Prospective Clinical Trial of Busulfan Injection: The prospective trial was a single-arm, open-label study in 61 patients who received Busulfan Injection as part of a conditioning regimen for allogeneic hematopoietic stem cell transplantation. The study included patients with acute leukemia past first remission (first or subsequent relapse), with high-risk first remission, or with induction failure; chronic myelogenous leukemia (CML) in chronic phase, accelerated phase, or blast crisis; primary refractory or resistant relapsed Hodgkin's disease or non-Hodgkin's lymphoma; and myelodysplastic syndrome. Forty-eight percent of patients (29/61) were heavily pretreated, defined as having at least one of the following: prior radiation, greater than or equal to 3 prior chemotherapeutic regimens, or prior hematopoietic stem cell transplant. Seventy-five percent of patients (46/61) were transplanted with active disease.

Patients received 16 Busulfan Injection doses of 0.8 mg per kg every 6 hours as a two-hour infusion for 4 days, followed by cyclophosphamide 60 mg per kg once per day for two days (BuCy2 regimen). All patients received 100% of their scheduled Busulfan Injection regimen. No dose adjustments were made. After one rest day, allogeneic hematopoietic progenitor cells were infused. The efficacy parameters in this study were myeloablation (defined as one or more of the following: absolute neutrophil count [ANC] less than 0.5×109/L, absolute lymphocyte count [ALC] less than 0.1×109/L, thrombocytopenia defined as a platelet count less than 20,000/mm3 or a platelet transfusion requirement) and engraftment (ANC greater than or equal to 0.5×109/L).

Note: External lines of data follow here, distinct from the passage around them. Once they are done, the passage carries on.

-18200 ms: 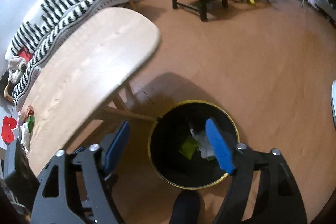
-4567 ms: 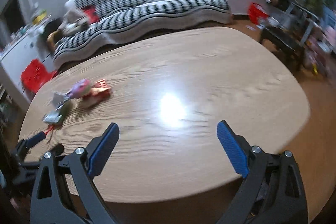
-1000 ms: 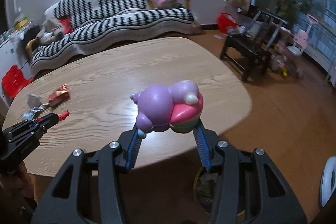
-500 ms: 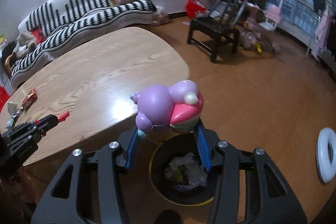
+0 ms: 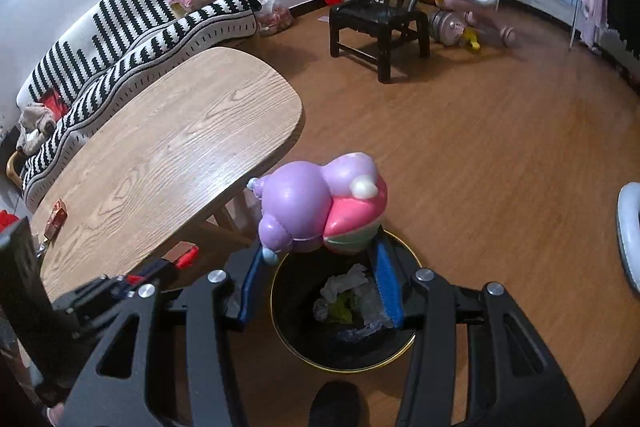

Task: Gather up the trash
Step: 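Carry the red ribbon and purple toy over the black bin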

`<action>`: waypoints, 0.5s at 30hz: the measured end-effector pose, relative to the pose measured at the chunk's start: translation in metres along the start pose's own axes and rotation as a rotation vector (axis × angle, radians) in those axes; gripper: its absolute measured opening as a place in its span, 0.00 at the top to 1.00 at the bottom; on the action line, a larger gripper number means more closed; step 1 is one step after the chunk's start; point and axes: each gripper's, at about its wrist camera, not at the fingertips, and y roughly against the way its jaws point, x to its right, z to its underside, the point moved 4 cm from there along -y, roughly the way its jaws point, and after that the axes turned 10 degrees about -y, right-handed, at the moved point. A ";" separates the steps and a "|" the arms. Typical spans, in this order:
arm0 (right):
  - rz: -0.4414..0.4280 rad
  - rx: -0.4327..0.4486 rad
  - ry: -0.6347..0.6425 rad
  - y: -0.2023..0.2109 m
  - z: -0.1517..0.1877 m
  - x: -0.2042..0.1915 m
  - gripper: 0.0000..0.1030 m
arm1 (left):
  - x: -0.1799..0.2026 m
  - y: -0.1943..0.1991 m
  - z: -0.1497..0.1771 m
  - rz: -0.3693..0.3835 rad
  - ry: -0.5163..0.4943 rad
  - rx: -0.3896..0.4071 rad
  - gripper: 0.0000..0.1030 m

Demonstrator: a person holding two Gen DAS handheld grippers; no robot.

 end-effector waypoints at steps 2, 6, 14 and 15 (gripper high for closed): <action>-0.001 -0.001 -0.001 -0.001 -0.002 0.001 0.53 | 0.003 -0.003 -0.002 0.004 -0.006 -0.004 0.90; -0.002 0.000 -0.008 0.000 -0.005 0.004 0.53 | 0.006 -0.010 -0.004 0.013 -0.011 -0.010 0.90; -0.001 -0.006 -0.012 -0.003 -0.009 0.004 0.53 | 0.017 -0.016 -0.007 0.031 -0.031 -0.015 0.90; 0.000 -0.004 -0.012 -0.003 -0.009 0.004 0.53 | 0.017 -0.018 -0.007 0.031 -0.033 -0.017 0.90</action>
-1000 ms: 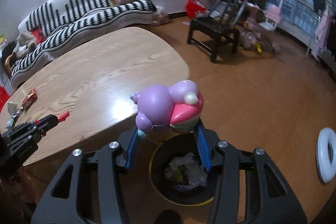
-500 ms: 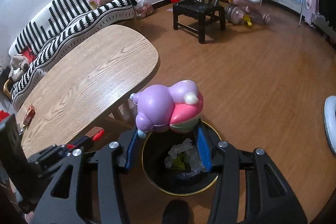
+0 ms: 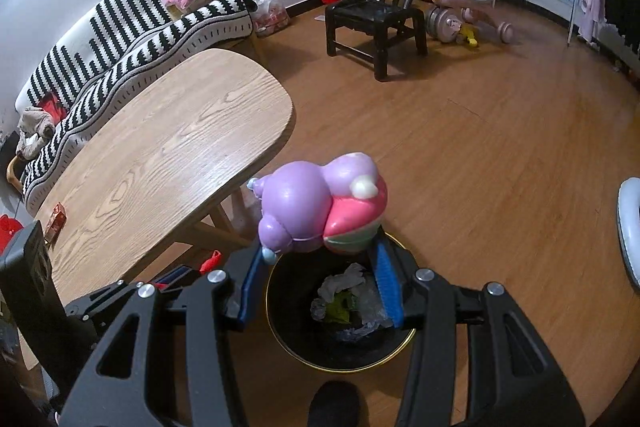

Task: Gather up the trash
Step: 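Carry the red ribbon and purple toy over the black bin, then open both tools to drop the ribbon and purple toy into the bin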

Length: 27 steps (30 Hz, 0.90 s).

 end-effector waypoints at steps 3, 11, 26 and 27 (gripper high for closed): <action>0.000 -0.002 -0.002 -0.001 0.001 -0.001 0.53 | 0.000 -0.004 -0.002 0.009 0.001 -0.007 0.90; 0.009 -0.008 -0.018 -0.002 0.003 0.000 0.52 | 0.015 -0.021 -0.004 0.052 -0.029 -0.027 0.90; 0.017 -0.053 -0.068 -0.010 0.013 0.008 0.35 | 0.011 -0.041 0.000 0.095 0.020 -0.058 0.35; 0.018 -0.052 -0.064 -0.010 0.013 0.006 0.35 | 0.010 -0.039 -0.001 0.090 0.021 -0.052 0.33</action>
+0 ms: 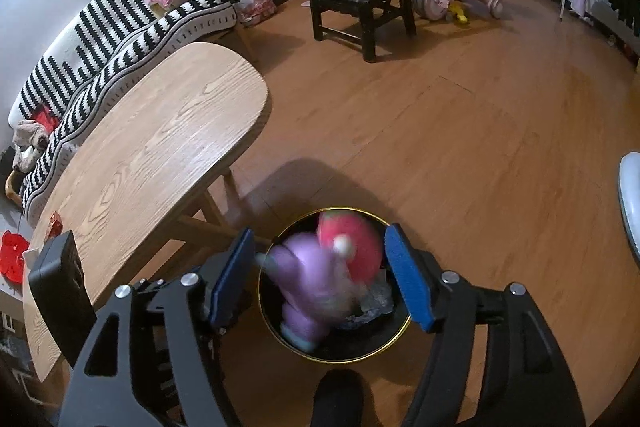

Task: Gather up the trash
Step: 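Open both tools to drop the ribbon and purple toy into the bin, then move both tools back over the remaining trash on the table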

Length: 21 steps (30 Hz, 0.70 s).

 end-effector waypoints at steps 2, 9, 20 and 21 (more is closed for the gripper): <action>-0.002 0.004 0.012 0.001 0.001 -0.005 0.34 | -0.001 0.004 0.001 -0.007 -0.003 0.005 0.30; -0.023 0.013 0.029 0.004 -0.001 -0.023 0.32 | -0.016 0.030 0.007 -0.060 0.003 0.026 0.17; -0.128 0.042 0.164 0.003 0.013 -0.138 0.24 | -0.102 0.142 0.036 -0.258 0.067 0.114 0.11; -0.143 0.047 0.177 0.002 0.016 -0.152 0.23 | -0.115 0.158 0.042 -0.288 0.085 0.126 0.11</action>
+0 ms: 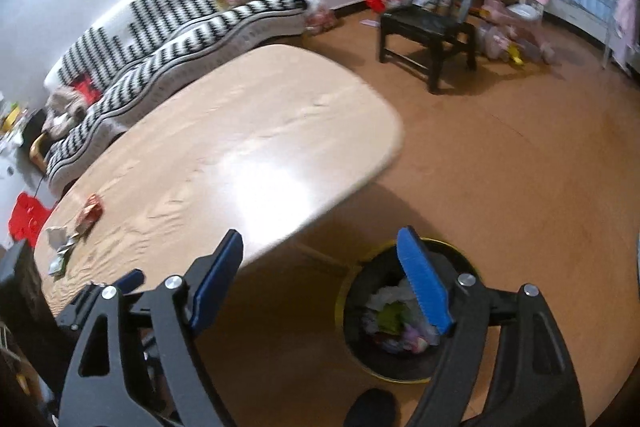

All patients (61/61) experienced myeloablation. The median time to neutropenia was 4 days. All evaluable patients (60/60) engrafted at a median of 13 days post-transplant (range 9 to 29 days); one patient was considered non-evaluable because he died of a fungal pneumonia 20 days after BMT and before engraftment occurred. All but 13 of the patients were treated with prophylactic G-CSF. Evidence of donor cell engraftment and chimerism was documented in all patients who had a chromosomal sex marker or leukemic marker (43/43), and no patient with chimeric evidence of allogeneic engraftment suffered a later loss of the allogeneic graft. There were no reports of graft failure in the overall study population. The median number of platelet transfusions per patient was 6, and the median number of red blood cell transfusions per patient was 4.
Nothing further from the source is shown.